I just wanted to prove that Sourdough is really a man of class and a good catch. Some guys don't even have the outhouse. 

Guests can not see images in the messages. Please register in the forum.

----------


## panch0

Awesome work! I have always wanted to make something like that for fire wood.

----------


## Rick

An outhouse? Oh, the wood shed. Sorry.

----------


## hunter63

> Great job. I'd remove that fern before you sit down. That might tickle a bit.


That's the TP, works better than the dry leaves, (scratchy/crumbly).

Very Nice job, I like it.
Had an outhouse up the mountain in Colorado, framed just like that, but had heavy tarp as a cover. Walls were a little lower, so you cound still hunt on the 1/2 drum.

----------


## Alaskan Survivalist

Reminds me I have to start putting up some firewood. I can appreciate your hard work and it looks good. It would look better if it was sitting behind my house.

----------


## randyt

here's my progress on the outhouse. I'm getting a little closer, tomorrow I'm going to put a tin roof on it.

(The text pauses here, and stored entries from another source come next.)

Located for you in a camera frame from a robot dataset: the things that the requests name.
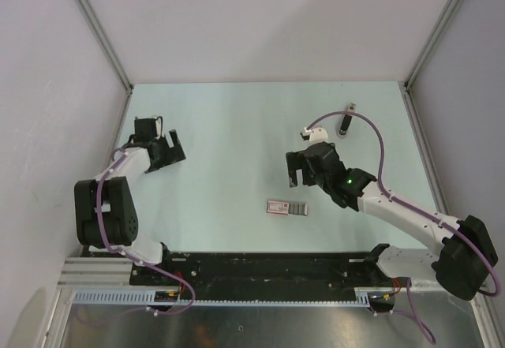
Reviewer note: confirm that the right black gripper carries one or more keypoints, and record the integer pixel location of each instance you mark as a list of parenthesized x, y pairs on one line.
[(295, 161)]

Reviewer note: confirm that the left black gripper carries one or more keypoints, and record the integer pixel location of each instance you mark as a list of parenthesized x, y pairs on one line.
[(173, 155)]

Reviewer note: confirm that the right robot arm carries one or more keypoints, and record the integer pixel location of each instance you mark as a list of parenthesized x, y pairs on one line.
[(461, 254)]

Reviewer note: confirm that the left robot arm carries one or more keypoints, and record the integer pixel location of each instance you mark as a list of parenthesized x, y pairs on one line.
[(106, 217)]

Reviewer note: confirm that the red staple box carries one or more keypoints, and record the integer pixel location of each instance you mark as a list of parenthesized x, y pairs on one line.
[(277, 207)]

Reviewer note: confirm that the black staple remover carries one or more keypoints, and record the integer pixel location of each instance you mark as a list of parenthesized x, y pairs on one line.
[(346, 120)]

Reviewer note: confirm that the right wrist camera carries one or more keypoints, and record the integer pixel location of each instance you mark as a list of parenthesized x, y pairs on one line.
[(314, 136)]

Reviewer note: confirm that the left aluminium frame post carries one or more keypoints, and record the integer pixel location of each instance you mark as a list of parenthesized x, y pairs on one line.
[(92, 20)]

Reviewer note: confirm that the aluminium frame post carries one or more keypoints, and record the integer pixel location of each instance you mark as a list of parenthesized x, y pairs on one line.
[(442, 23), (92, 20)]

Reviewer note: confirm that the right aluminium frame post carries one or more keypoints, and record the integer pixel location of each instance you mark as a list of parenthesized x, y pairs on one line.
[(442, 23)]

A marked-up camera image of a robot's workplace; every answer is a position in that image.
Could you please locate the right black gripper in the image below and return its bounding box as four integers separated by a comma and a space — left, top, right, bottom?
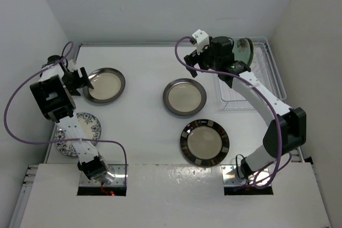
185, 40, 221, 77

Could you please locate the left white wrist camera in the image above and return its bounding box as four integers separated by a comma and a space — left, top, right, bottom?
68, 59, 77, 73

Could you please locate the white front cover board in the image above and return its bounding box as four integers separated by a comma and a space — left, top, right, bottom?
21, 163, 330, 227

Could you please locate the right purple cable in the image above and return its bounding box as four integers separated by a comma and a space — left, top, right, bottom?
174, 36, 292, 188

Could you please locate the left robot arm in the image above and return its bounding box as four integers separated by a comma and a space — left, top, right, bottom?
29, 55, 111, 184

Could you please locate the centre grey rim cream plate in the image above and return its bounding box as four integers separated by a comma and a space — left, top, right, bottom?
162, 78, 207, 116

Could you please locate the black patterned rim plate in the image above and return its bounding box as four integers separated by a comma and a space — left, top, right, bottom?
180, 119, 230, 168

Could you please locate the purple cable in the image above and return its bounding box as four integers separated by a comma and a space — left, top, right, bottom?
174, 36, 292, 188
3, 41, 128, 186

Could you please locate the grey rim cream plate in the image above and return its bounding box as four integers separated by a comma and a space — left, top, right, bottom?
162, 78, 207, 116
83, 67, 126, 104

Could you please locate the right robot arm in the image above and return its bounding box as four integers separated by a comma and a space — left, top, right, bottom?
179, 31, 306, 178

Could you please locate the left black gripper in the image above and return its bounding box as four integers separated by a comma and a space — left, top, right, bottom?
61, 67, 94, 96

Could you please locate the white wire dish rack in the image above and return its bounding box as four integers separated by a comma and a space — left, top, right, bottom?
213, 35, 287, 111

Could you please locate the left grey rim cream plate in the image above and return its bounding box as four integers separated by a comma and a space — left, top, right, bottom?
83, 67, 126, 104

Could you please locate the small teal flower plate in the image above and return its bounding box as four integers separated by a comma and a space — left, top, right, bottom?
232, 38, 254, 72

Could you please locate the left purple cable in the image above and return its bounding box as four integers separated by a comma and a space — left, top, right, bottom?
3, 41, 128, 186

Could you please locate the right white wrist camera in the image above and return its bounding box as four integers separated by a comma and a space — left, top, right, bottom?
192, 29, 210, 54

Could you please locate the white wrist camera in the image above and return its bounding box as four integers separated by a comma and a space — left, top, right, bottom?
192, 29, 210, 54
68, 59, 77, 73

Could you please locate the metal base plate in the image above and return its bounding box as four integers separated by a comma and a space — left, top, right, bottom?
221, 164, 270, 187
79, 164, 128, 187

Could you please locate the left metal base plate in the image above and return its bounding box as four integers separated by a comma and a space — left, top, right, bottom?
79, 164, 128, 187

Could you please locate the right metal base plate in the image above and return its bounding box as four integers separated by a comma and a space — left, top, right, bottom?
221, 164, 270, 187

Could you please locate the blue floral white plate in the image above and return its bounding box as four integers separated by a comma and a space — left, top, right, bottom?
53, 112, 102, 157

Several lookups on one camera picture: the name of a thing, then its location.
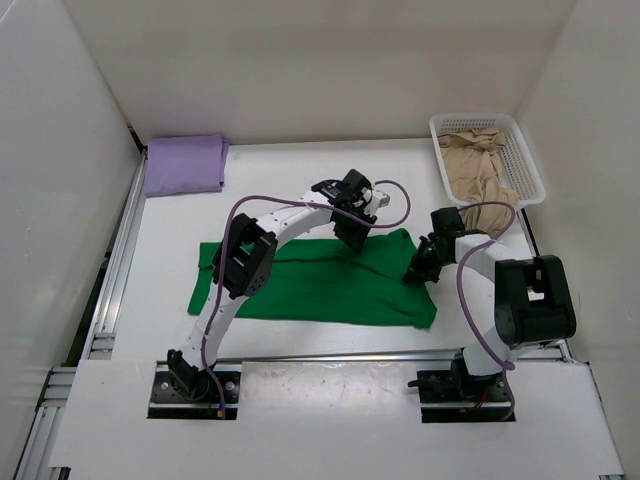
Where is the beige t shirt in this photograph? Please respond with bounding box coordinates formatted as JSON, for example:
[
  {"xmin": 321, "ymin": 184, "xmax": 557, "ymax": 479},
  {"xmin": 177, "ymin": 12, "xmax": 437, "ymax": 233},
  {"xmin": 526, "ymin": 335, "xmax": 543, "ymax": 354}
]
[{"xmin": 438, "ymin": 127, "xmax": 519, "ymax": 235}]

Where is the green t shirt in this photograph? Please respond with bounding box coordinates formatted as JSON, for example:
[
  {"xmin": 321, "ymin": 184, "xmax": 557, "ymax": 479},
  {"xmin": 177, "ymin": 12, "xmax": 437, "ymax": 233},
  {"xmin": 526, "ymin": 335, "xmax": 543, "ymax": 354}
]
[{"xmin": 186, "ymin": 227, "xmax": 438, "ymax": 330}]

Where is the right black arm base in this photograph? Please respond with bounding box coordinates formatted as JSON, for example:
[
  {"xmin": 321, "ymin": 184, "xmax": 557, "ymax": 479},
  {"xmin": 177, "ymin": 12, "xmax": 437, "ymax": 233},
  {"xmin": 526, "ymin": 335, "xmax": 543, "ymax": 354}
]
[{"xmin": 407, "ymin": 353, "xmax": 516, "ymax": 424}]

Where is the purple t shirt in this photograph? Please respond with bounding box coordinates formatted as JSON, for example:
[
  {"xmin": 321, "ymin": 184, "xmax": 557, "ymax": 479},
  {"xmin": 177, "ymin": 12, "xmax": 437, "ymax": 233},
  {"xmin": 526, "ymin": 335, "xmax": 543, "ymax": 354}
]
[{"xmin": 143, "ymin": 134, "xmax": 231, "ymax": 198}]

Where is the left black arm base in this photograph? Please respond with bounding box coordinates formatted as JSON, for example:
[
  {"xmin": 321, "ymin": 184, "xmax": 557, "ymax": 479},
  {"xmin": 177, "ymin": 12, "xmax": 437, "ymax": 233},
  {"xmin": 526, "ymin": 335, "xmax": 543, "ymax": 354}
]
[{"xmin": 147, "ymin": 361, "xmax": 242, "ymax": 420}]

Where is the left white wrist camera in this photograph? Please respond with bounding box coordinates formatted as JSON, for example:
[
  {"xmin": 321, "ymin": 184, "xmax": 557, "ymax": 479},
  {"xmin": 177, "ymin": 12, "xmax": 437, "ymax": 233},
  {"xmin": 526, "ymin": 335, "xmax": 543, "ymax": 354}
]
[{"xmin": 365, "ymin": 189, "xmax": 390, "ymax": 215}]

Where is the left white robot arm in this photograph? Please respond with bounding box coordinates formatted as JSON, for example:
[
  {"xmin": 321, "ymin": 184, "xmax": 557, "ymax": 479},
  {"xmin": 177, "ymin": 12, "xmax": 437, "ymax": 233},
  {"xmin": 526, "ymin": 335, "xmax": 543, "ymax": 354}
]
[{"xmin": 167, "ymin": 170, "xmax": 390, "ymax": 402}]

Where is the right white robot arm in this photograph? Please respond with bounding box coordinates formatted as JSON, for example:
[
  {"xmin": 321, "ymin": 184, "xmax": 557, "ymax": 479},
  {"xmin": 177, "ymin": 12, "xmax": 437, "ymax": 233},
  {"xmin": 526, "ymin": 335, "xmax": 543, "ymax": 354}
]
[{"xmin": 403, "ymin": 207, "xmax": 577, "ymax": 400}]

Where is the white plastic basket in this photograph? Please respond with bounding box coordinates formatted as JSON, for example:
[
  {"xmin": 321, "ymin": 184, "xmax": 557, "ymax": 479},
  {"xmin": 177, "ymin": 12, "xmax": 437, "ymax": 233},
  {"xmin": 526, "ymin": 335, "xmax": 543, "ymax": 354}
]
[{"xmin": 429, "ymin": 113, "xmax": 546, "ymax": 209}]

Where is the aluminium frame rail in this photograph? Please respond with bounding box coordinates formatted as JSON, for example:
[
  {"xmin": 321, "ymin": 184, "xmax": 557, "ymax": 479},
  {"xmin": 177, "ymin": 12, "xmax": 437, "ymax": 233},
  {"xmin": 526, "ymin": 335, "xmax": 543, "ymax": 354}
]
[{"xmin": 14, "ymin": 148, "xmax": 148, "ymax": 479}]

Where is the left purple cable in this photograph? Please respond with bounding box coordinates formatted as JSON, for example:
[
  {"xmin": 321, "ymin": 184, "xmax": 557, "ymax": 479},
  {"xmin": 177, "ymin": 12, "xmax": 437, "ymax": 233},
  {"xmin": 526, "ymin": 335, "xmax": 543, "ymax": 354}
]
[{"xmin": 199, "ymin": 179, "xmax": 414, "ymax": 414}]

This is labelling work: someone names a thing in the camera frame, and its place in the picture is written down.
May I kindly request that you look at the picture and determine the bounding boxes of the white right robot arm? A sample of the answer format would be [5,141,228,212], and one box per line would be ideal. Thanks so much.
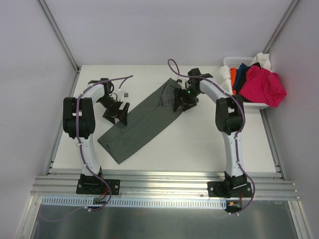
[173,68,247,198]

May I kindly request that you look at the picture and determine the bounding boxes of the aluminium mounting rail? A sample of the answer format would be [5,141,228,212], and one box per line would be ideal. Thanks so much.
[31,169,301,201]

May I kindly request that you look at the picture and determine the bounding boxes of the white slotted cable duct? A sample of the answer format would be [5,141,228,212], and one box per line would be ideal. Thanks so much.
[41,196,226,210]

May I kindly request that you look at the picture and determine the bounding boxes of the dark grey t shirt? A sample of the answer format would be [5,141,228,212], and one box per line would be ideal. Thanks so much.
[98,79,182,164]

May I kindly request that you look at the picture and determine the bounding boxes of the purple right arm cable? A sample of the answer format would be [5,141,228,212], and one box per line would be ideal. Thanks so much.
[167,58,255,217]

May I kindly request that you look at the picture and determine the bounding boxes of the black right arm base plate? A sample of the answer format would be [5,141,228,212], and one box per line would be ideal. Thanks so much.
[207,181,253,198]

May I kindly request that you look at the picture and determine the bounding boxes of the pink t shirt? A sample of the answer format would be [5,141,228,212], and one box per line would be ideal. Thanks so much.
[239,65,288,108]

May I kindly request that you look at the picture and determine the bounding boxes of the white plastic laundry basket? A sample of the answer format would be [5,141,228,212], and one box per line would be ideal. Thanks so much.
[223,56,269,110]

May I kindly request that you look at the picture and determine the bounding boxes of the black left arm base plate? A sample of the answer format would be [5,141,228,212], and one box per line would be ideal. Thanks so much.
[76,177,121,195]

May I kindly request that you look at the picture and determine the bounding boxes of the white t shirt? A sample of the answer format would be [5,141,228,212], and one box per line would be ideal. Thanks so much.
[250,52,272,71]

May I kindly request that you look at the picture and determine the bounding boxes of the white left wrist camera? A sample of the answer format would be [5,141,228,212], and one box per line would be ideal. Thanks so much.
[115,89,129,102]

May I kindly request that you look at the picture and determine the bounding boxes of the white towel beside basket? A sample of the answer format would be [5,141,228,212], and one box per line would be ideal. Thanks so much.
[214,66,233,94]

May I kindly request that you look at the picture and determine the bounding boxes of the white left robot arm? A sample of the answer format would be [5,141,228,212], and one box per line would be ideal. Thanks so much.
[62,75,132,193]

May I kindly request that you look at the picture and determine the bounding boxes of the orange t shirt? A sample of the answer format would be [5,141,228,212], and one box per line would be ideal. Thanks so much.
[230,68,237,91]

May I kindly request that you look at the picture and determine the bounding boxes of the blue t shirt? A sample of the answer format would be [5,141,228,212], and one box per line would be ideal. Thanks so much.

Guests can not see images in the messages. Please register in the forum.

----------


## crashdive123

Looking good.

----------


## randyt

here's a couple photos of the latest progress. this spring I'll make up a door handle, probably from antler. And I"ll finish the wood with linseed oil and turpentine. the hinges are treated with logwood dye. I threw them in the pot last fall when I was dying my traps. I need to finish up leveling and installing a skirt of sorts.

Guests can not see images in the messages. Please register in the forum.

here's a photo of the inside. I went whole hog and used a elongated seat for comfort. just in case I get company lol. the  big panel hooked to the hinges is called a door Lol.
Guests can not see images in the messages. Please register in the forum.

wanted to add the out house works. no problemo.

----------


## crashdive123

Nice throne ya got there.

----------


## Camp10

I never had good luck with an antler handle outside...Mice like to chew them on me!  That is one great outhouse though!  
Here are the two I have up at camp..The first is the "ladies room" and the second is everyone else's

Guests can not see images in the messages. Please register in the forum.

Guests can not see images in the messages. Please register in the forum.

----------


## randyt

thanks for the comments guys.

I hear ya about the mice and antlers but if it's MY out house there won't be a mouse within fifty feet LOL.

----------


## crashdive123

> thanks for the comments guys.
> 
> I hear ya about the mice and antlers but if it's MY out house there won't be a mouse within fifty feet LOL.


Are you insinuating that the mice will need one of these?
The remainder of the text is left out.